* Task directions *
Reproduce, from the lines below, exactly the stretch that begins at the line containing "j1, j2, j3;" and ends at the line containing "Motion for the", both included.

======== Input data

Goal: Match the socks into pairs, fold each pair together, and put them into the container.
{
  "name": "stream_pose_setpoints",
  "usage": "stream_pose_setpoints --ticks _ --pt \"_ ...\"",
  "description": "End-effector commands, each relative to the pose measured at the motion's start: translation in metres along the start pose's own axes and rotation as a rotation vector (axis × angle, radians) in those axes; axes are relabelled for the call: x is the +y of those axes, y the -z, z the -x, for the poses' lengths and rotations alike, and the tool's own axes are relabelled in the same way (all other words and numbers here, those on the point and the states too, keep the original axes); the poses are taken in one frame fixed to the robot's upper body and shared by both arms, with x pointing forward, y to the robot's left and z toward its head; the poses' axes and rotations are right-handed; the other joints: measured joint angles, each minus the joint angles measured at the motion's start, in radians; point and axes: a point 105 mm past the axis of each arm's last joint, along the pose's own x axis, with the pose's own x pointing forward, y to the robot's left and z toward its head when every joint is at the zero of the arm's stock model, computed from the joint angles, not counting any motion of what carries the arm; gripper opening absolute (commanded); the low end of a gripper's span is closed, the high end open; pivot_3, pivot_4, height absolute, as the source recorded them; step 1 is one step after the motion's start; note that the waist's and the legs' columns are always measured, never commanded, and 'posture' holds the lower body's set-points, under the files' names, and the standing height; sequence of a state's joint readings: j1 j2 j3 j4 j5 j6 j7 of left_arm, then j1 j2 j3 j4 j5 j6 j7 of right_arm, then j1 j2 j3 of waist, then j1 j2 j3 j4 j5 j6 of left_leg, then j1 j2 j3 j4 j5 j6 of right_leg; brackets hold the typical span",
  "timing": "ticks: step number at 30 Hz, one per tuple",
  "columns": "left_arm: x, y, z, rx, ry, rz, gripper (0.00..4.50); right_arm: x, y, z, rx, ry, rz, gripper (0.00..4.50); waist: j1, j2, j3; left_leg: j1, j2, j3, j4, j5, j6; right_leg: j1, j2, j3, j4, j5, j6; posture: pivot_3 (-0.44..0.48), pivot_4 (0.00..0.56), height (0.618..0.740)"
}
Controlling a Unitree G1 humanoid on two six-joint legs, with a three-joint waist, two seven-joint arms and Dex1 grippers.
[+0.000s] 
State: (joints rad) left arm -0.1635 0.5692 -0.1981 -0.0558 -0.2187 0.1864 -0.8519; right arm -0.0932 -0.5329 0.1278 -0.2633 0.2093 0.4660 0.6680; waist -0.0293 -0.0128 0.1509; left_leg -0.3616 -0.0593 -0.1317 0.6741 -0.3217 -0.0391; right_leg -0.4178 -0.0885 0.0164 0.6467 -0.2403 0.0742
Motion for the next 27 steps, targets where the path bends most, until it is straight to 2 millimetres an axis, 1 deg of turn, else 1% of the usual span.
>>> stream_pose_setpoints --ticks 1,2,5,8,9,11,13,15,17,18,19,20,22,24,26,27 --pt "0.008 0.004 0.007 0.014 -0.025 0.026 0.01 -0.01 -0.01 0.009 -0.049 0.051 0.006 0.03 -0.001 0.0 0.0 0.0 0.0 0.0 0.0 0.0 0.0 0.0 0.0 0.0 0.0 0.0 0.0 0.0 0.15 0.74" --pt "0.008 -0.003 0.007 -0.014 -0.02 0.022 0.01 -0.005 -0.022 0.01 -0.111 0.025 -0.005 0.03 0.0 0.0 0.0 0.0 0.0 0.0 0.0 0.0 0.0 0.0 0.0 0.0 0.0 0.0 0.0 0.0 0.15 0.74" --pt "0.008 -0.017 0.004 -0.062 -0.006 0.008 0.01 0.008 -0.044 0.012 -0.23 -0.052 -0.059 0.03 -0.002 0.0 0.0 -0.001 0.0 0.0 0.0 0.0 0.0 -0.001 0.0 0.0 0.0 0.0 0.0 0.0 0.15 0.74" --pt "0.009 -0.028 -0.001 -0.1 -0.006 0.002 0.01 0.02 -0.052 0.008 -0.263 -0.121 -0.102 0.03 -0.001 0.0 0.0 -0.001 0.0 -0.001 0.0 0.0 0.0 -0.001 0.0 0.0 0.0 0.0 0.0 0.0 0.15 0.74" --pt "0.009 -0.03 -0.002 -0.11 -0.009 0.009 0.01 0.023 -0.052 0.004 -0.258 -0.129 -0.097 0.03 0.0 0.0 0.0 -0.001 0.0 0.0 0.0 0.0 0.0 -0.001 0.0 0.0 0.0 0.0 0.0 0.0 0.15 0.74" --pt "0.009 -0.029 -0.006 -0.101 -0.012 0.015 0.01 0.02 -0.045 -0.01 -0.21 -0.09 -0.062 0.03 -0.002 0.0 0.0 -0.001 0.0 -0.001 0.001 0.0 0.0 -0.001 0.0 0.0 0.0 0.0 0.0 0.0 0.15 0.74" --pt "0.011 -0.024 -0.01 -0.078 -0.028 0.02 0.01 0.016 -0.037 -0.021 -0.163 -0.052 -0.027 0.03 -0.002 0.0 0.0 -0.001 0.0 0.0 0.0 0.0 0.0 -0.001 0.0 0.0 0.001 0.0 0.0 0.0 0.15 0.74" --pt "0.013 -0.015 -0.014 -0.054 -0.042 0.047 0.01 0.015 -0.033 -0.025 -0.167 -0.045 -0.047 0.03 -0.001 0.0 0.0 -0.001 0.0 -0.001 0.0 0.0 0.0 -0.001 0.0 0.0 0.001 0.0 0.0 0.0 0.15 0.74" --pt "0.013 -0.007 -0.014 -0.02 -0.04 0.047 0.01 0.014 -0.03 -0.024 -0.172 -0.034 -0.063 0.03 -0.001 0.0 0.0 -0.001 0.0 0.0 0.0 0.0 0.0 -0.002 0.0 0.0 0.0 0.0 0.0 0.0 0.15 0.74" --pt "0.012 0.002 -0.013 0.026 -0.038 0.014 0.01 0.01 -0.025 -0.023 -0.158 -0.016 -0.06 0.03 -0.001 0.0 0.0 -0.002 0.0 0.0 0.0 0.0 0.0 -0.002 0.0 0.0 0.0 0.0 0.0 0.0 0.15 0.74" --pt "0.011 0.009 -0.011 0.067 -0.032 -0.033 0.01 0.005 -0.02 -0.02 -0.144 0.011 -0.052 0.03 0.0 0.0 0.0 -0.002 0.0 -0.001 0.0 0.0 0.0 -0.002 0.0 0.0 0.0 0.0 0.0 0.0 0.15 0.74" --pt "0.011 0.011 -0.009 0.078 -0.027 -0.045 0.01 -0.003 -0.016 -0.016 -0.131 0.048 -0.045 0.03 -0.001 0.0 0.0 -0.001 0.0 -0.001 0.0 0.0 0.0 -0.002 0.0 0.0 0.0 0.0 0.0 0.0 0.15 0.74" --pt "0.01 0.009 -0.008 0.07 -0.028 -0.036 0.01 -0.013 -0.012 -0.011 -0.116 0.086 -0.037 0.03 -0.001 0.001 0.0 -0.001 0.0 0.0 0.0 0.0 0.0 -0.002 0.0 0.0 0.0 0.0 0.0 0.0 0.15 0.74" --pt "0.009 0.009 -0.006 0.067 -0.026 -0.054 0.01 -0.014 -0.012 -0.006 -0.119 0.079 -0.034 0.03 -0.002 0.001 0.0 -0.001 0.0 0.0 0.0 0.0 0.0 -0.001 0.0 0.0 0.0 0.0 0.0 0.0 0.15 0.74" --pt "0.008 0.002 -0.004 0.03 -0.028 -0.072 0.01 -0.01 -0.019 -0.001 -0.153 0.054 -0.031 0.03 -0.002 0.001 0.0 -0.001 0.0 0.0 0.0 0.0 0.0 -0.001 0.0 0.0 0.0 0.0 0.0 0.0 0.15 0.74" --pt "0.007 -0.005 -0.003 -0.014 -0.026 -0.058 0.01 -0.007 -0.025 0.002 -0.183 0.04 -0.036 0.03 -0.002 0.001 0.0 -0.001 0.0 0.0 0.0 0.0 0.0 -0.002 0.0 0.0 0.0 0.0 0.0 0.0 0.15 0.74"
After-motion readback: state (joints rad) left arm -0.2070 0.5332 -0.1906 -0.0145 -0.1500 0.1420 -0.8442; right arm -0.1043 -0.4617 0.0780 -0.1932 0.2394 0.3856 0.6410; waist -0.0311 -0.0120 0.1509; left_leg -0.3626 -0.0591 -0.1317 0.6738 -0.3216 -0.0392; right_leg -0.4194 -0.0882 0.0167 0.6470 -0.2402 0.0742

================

* Output for this task *
  "columns": "left_arm: x, y, z, rx, ry, rz, gripper (0.00..4.50); right_arm: x, y, z, rx, ry, rz, gripper (0.00..4.50); waist: j1, j2, j3; left_leg: j1, j2, j3, j4, j5, j6; right_leg: j1, j2, j3, j4, j5, j6; posture: pivot_3 (-0.44..0.48), pivot_4 (0.00..0.56), height (0.618..0.740)"
}
Controlling a Unitree G1 humanoid on two six-joint legs, with a three-joint waist, two seven-joint arms and Dex1 grippers.
[+0.000s] 
State: (joints rad) left arm -0.1635 0.5692 -0.1981 -0.0558 -0.2187 0.1864 -0.8519; right arm -0.0932 -0.5329 0.1278 -0.2633 0.2093 0.4660 0.6680; waist -0.0293 -0.0128 0.1509; left_leg -0.3616 -0.0593 -0.1317 0.6741 -0.3217 -0.0391; right_leg -0.4178 -0.0885 0.0164 0.6467 -0.2403 0.0742
Motion for the next 27 steps, targets where the path bends most, until it is straight to 2 millimetres an axis, 1 deg of turn, else 1% of the usual span.

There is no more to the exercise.